2)   Similarly, when it comes to the laws of brachos, there is a concept known as Shinui Makom, if you make a bracha in your house and then move locations, there is a question as to whether you need to make a bracha again.  However, if you have in mind when you make the bracha that you intend to change locations, that new location is considered like your original location and there is no need for an additional bracha.

 

These are two examples of how our physical location does not determine our makom, but rather, our machshava, our thoughts.

 

As Rav Tzadok HaKohein MiLublin writes:

 

במקום שהוא המחשבה של אדם שם הוא כל האדם, כי עיקר האדם אינו הגוף רק הנפש

 

The place where one’s mind is where one is in total.  Because the essence of a person isn’t one’s body, but one’s soul.

 

Based on this idea, says the Baal Shem Tov, this is another layer to concept when it comes to the Kohein Gadol of “Min HaMikdash Lo Yetzei”, that the Kohein Gadol can never LEAVE the Mikdash.

 

The Torah isn’t telling the Kohein Gadol that he can’t PHYSICALLY exit the building.  Rather, that no matter where life would take him, even when he would head out to take care of an errand or tend to some other need, he had to maintain a constant, latent awareness of where he was anchored, the Beis Mikdash.  

 

Rav Soloveitchik explained this idea as well with regard to the laws of birchas haTorah.  If I am eating in my sukkah in the morning, I make a bracha of “lesheiv basukkah”.  If I then leave the sukkah and come back later that day for the next meal, again I make that same bracha.  However, when it comes to Talmud Torah, the mitzvah of learning, that is not the case.  I make the birchas haTorah in the morning, learn a little bit, and then I may not have my next chavrusa until later that evening.  Nevertheless, I am not required to make another bracha.  Why not?  Hours and hours have gone by!  Explains Tosfos in Brachos (11b) that because one has a mitzvah to learn at all times, one is never misyaeish from learning, one never gives up from learning, so one doesn’t need to make a new bracha.  And Rav Soloveitchik explained this to mean that since we are constantly navigating halachic questions no matter where we are - at home with our families, at the office, at a baseball game – we never “leave” learning.  We always have that latent awareness. In a certain sense, even though we do not learn all day, we are never “yotzei” from the Beis Medrash.  We never fully leave the Beis Medrash.

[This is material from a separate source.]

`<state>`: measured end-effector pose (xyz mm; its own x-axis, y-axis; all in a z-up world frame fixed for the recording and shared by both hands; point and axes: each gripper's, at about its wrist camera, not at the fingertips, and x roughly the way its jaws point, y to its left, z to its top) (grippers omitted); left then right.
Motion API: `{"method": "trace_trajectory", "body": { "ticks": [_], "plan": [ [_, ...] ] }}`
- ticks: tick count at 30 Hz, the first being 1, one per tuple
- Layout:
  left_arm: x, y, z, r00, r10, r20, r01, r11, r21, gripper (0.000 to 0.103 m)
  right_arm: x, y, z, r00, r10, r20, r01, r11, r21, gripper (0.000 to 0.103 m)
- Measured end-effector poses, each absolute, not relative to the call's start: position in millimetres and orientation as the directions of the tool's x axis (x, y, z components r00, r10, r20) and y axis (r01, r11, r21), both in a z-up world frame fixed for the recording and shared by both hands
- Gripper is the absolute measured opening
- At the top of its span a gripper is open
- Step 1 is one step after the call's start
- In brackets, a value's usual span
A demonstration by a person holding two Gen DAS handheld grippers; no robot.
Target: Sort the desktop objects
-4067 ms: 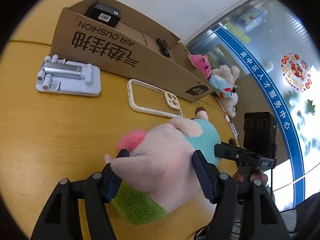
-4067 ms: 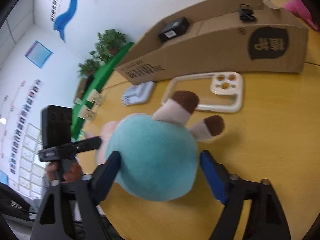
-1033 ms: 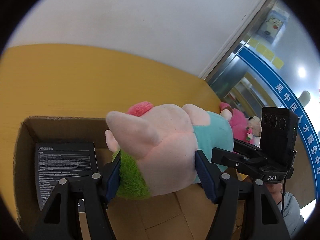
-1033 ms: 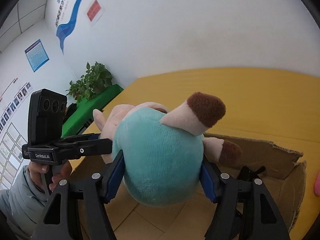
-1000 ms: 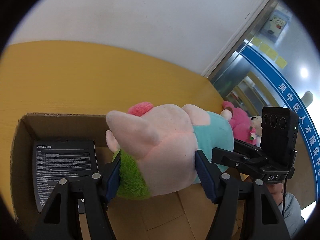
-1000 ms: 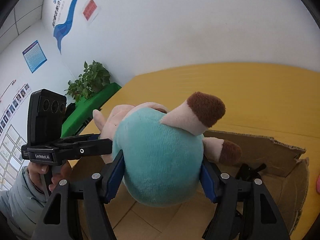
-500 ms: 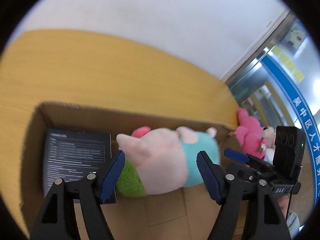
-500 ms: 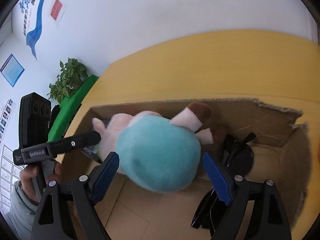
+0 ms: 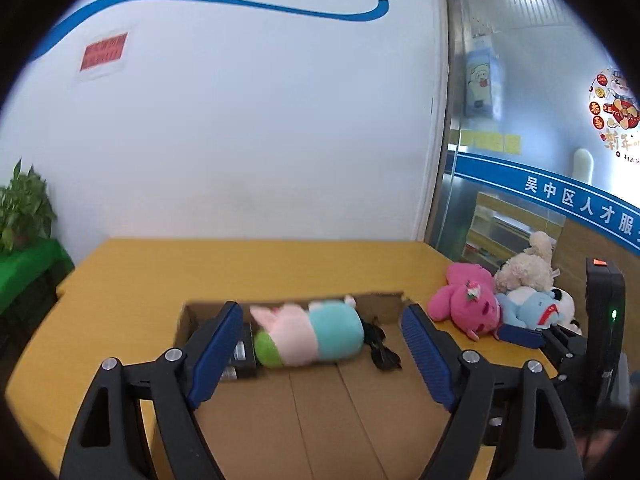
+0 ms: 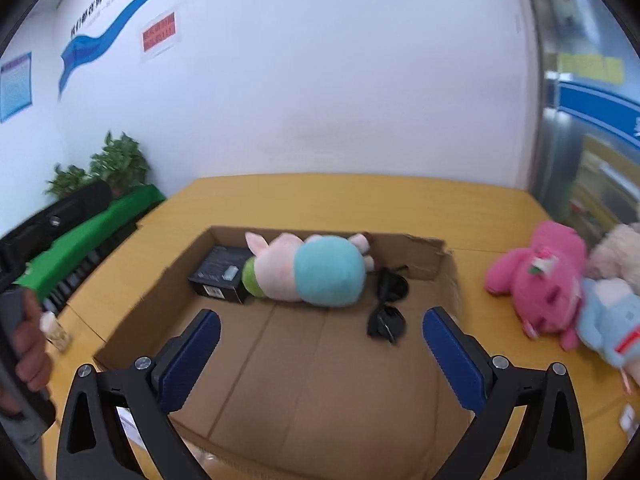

This week was the final week of classes at YU, so we gathered the students together to offer a message as we send them off for the summer.  And Rabbi Marc Penner offered such a beautiful idea.  He noted that in the section of davening where we mention the korbanos we begin with the psukim that describe the kiyor, the special wash-basin which the Kohanim use to wash their hands before they begin the Avoda in the Beis HaMikdash. 

 

But it’s a funny section to include.  The kiyor is not one of the korbanos.  It is how the Kohanim prepared themselves for their daily avoda?!  And Rabbi Penner explained that is exactly the idea. We wake up in the morning, and chazal in their brilliance tell us to recite the pesukim about the kiyor, to remind ourselves that NO MATTER WHERE WE ARE, we are there for a reason.  Hashem has put us in this place, and it is our job to perform our Avoda, our job. 

 

This is the lesson of Min HaMikdash Lo Yetzei.  We may not physically be standing in the Beis HaMikdash, but wherever we are we should recognize that we are there to fulfill our mission.  Because, in the end, min hamikdash lo yeitzei, we never really leave the mikdash, because we have the ability to take it with us wherever we go.